Task:
Every line in the records below with the string "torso" is to be copied out.

Records for the task:
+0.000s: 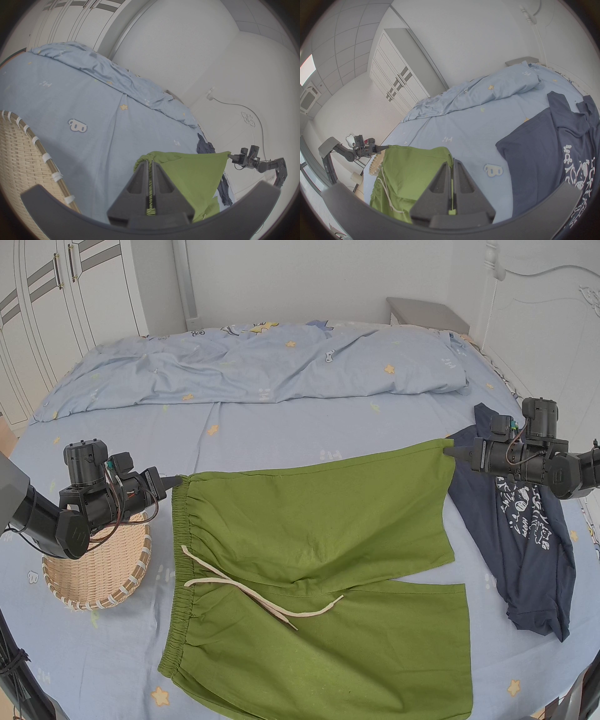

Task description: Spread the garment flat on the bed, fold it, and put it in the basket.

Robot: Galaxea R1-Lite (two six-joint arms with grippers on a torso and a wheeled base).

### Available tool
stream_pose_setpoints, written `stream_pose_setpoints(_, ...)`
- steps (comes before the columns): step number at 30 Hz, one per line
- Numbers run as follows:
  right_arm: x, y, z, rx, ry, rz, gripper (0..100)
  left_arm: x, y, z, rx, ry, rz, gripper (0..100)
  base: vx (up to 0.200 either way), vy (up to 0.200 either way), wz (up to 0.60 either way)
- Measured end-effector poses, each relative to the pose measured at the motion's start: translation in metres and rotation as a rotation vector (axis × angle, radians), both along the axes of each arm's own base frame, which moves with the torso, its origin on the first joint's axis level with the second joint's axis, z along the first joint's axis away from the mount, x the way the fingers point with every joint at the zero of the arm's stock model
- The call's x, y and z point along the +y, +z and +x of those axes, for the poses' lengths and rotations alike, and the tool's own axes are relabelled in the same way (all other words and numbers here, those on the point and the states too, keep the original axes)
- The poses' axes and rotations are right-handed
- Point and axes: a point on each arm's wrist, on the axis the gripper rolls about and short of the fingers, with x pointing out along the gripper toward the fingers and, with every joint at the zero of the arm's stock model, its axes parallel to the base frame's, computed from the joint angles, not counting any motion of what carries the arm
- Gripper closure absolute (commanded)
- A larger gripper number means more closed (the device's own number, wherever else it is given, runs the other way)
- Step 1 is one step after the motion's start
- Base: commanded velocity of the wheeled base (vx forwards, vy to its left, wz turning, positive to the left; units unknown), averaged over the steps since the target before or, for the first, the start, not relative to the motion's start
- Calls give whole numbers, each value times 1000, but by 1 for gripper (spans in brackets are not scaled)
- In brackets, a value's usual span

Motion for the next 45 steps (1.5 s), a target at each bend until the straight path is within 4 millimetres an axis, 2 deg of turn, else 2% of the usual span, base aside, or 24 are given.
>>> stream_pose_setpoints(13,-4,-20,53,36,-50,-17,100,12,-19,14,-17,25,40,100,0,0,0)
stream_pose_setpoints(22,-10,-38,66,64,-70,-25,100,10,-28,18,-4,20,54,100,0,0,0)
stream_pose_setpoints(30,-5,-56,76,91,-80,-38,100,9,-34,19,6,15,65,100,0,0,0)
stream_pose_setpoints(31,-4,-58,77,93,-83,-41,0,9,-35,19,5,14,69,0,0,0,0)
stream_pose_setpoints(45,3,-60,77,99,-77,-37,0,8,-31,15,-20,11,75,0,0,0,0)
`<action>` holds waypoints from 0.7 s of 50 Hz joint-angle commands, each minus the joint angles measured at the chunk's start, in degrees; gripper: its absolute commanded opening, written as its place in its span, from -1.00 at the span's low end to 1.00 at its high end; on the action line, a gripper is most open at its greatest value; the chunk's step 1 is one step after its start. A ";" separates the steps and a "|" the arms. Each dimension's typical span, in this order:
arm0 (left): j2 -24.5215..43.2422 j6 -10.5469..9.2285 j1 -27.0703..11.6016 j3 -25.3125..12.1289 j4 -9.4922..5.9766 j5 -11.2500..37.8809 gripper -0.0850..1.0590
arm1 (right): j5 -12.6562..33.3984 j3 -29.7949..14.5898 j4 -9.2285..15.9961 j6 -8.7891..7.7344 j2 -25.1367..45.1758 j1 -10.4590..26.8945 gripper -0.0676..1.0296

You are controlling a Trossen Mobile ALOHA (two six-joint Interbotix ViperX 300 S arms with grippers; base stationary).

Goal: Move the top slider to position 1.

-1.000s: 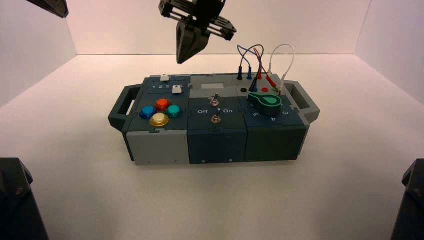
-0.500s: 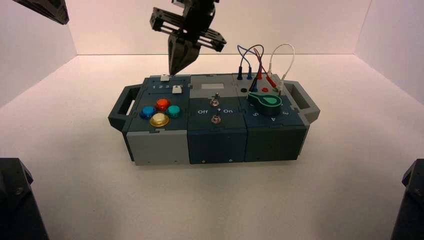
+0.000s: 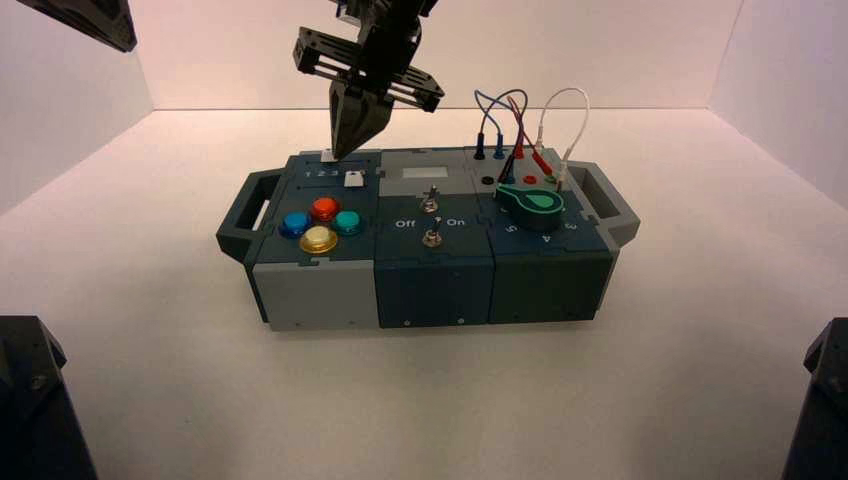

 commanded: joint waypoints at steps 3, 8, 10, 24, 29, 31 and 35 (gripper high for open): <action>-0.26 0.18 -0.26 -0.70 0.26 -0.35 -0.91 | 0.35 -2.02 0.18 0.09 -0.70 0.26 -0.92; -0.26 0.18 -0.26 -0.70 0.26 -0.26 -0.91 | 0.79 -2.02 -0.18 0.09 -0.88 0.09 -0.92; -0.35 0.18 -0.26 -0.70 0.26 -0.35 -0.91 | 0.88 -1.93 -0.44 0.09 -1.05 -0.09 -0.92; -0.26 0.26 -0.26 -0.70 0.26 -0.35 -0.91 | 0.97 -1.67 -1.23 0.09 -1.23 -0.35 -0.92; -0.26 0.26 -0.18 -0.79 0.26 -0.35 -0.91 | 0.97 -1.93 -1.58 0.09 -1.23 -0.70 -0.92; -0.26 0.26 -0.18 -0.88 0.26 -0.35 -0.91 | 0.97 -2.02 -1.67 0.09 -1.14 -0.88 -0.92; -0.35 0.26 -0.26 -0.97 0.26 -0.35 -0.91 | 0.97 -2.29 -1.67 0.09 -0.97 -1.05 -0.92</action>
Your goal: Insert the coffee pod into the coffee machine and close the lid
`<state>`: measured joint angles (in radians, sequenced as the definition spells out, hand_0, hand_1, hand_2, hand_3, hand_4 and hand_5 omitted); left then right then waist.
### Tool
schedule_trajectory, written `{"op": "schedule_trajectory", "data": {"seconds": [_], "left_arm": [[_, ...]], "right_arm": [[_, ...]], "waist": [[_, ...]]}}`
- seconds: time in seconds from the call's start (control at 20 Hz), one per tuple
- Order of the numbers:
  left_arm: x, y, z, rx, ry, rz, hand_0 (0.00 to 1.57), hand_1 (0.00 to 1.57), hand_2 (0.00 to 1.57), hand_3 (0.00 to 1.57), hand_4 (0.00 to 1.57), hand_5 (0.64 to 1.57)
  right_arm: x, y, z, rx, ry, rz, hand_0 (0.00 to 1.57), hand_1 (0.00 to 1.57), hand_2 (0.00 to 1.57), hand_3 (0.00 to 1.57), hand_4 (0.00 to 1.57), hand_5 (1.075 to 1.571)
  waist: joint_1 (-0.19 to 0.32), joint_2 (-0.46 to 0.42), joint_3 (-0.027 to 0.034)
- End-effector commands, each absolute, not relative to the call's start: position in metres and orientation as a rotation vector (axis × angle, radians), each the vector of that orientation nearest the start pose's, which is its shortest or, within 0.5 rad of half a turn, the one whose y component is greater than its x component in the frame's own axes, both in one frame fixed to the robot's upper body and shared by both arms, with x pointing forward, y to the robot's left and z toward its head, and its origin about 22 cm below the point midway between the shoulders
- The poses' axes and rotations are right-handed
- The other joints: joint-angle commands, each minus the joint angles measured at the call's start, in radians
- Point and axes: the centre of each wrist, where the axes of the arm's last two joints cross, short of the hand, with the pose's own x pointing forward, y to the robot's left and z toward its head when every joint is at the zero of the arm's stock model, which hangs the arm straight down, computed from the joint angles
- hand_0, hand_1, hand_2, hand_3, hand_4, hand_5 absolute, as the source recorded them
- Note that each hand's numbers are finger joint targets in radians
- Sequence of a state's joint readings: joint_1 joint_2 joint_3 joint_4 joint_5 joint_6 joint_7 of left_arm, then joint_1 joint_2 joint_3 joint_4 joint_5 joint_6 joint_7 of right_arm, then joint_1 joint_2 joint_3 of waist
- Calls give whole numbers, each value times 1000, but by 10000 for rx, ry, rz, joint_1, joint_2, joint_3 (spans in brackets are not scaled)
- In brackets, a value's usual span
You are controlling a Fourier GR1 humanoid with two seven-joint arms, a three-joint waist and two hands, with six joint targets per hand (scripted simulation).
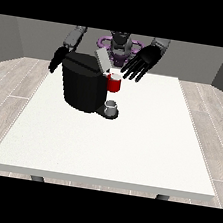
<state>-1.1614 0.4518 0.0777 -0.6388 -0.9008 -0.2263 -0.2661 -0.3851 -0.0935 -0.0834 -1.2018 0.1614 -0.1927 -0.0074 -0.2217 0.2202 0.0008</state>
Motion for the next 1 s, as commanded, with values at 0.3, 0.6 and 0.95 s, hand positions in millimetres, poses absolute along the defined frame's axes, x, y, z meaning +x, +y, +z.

Answer for the task:
Robot: Galaxea R1-Lite (two six-joint arms with grippers on a torso and a wheeled base).
- Measured end-effector poses, each relative to the pose measured at the motion's start: translation in metres and rotation as a rotation vector (axis × angle, radians), both along the axes of each arm's own base frame, which moves with the torso, its origin on the first joint's axis level with the second joint's axis, z along the first joint's axis away from the mount, x the way the fingers point with every joint at the zero of the arm's stock model

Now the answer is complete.